What you need to do: Beginning with the line of the entries below that holds "If you could tag the black" and ending with the line that holds "If you could tag the blue", transcribe each line exactly as written. Pictures stay out.

Records supplied:

* * *

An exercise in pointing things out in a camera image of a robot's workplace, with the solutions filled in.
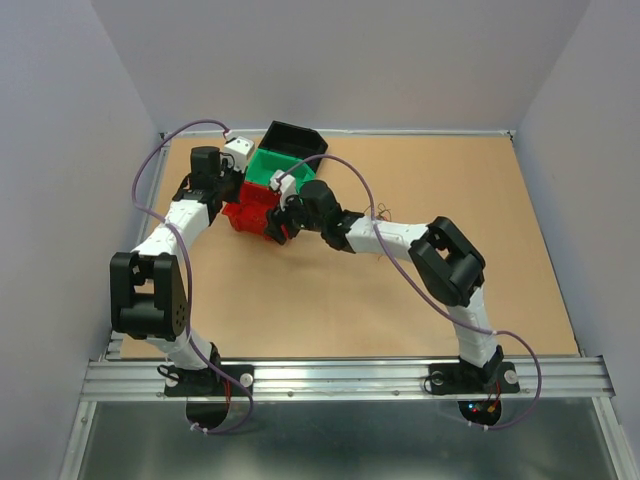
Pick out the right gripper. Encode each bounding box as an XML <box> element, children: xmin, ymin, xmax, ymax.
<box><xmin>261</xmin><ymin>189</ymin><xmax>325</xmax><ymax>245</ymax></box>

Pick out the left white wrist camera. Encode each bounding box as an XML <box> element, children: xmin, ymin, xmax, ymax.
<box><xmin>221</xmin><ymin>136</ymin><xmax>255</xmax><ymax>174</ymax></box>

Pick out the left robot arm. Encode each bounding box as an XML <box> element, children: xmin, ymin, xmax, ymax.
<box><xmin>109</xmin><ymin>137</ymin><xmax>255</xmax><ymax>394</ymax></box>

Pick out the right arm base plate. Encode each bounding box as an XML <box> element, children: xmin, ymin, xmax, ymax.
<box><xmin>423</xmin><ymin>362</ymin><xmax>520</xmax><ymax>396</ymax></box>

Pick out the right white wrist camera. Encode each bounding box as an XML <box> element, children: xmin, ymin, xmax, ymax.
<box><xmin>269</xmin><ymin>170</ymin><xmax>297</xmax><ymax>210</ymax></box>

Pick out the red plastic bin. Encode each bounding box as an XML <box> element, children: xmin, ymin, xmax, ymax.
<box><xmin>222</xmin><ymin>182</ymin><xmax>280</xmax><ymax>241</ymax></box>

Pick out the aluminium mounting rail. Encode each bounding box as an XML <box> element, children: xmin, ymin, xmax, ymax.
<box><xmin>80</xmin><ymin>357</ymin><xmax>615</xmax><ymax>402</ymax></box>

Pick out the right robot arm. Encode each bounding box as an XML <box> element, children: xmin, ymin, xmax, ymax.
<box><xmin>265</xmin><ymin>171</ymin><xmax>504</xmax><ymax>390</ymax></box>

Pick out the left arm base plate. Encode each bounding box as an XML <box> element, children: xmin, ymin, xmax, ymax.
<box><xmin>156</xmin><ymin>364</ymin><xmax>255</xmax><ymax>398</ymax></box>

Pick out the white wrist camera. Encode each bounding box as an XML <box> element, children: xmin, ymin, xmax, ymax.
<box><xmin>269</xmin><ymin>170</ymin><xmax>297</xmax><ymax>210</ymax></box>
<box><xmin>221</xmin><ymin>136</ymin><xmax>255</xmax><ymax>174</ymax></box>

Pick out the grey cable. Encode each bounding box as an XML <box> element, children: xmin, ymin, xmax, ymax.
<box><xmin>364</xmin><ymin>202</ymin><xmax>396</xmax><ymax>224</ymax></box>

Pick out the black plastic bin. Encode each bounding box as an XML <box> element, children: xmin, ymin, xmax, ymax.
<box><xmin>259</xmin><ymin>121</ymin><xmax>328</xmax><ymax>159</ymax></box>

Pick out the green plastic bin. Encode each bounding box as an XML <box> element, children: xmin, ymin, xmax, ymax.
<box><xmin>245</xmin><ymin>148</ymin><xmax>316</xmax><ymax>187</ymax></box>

* * *

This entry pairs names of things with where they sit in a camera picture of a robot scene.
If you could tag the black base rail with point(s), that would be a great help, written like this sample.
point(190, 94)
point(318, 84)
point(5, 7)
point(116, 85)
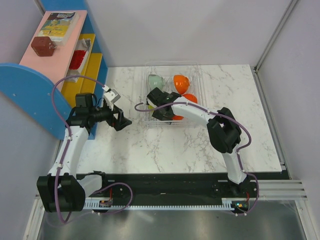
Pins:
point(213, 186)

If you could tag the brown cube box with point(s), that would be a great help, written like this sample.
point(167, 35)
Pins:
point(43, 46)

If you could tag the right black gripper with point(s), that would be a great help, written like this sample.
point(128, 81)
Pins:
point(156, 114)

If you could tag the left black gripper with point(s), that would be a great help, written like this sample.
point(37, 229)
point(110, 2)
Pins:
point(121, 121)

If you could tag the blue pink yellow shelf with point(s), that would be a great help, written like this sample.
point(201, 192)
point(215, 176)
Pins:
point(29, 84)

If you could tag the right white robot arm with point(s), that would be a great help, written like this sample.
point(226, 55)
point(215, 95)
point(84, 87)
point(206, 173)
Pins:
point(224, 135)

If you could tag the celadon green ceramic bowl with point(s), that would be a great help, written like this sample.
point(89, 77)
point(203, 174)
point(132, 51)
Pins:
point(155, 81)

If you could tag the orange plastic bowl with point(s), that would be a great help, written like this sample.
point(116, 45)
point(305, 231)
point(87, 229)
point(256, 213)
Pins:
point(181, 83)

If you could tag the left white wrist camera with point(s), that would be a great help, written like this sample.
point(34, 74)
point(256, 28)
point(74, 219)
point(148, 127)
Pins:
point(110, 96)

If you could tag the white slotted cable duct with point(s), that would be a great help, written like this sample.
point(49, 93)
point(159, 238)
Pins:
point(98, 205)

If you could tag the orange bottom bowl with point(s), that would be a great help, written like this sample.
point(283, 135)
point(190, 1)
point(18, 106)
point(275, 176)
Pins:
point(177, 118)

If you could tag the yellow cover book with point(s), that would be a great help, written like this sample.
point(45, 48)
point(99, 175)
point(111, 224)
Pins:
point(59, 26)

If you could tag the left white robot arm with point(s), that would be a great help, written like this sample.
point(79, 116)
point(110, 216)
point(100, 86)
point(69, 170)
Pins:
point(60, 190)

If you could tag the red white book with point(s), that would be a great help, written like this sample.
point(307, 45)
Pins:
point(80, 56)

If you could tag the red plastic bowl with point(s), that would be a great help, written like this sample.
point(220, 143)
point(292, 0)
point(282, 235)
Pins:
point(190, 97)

* * *

Solved problem:
If you could tag the black base rail with point(s), that would be a great help, written like this sample.
point(190, 94)
point(318, 84)
point(5, 7)
point(116, 85)
Pins:
point(213, 186)

If you could tag the brown cube box with point(s), that would be a great help, written like this sample.
point(167, 35)
Pins:
point(43, 46)

If you could tag the right black gripper with point(s), that would be a great help, written like this sample.
point(128, 81)
Pins:
point(156, 114)

If you could tag the left black gripper with point(s), that would be a great help, written like this sample.
point(37, 229)
point(110, 2)
Pins:
point(121, 121)

If you could tag the blue pink yellow shelf with point(s), that would be a great help, written like this sample.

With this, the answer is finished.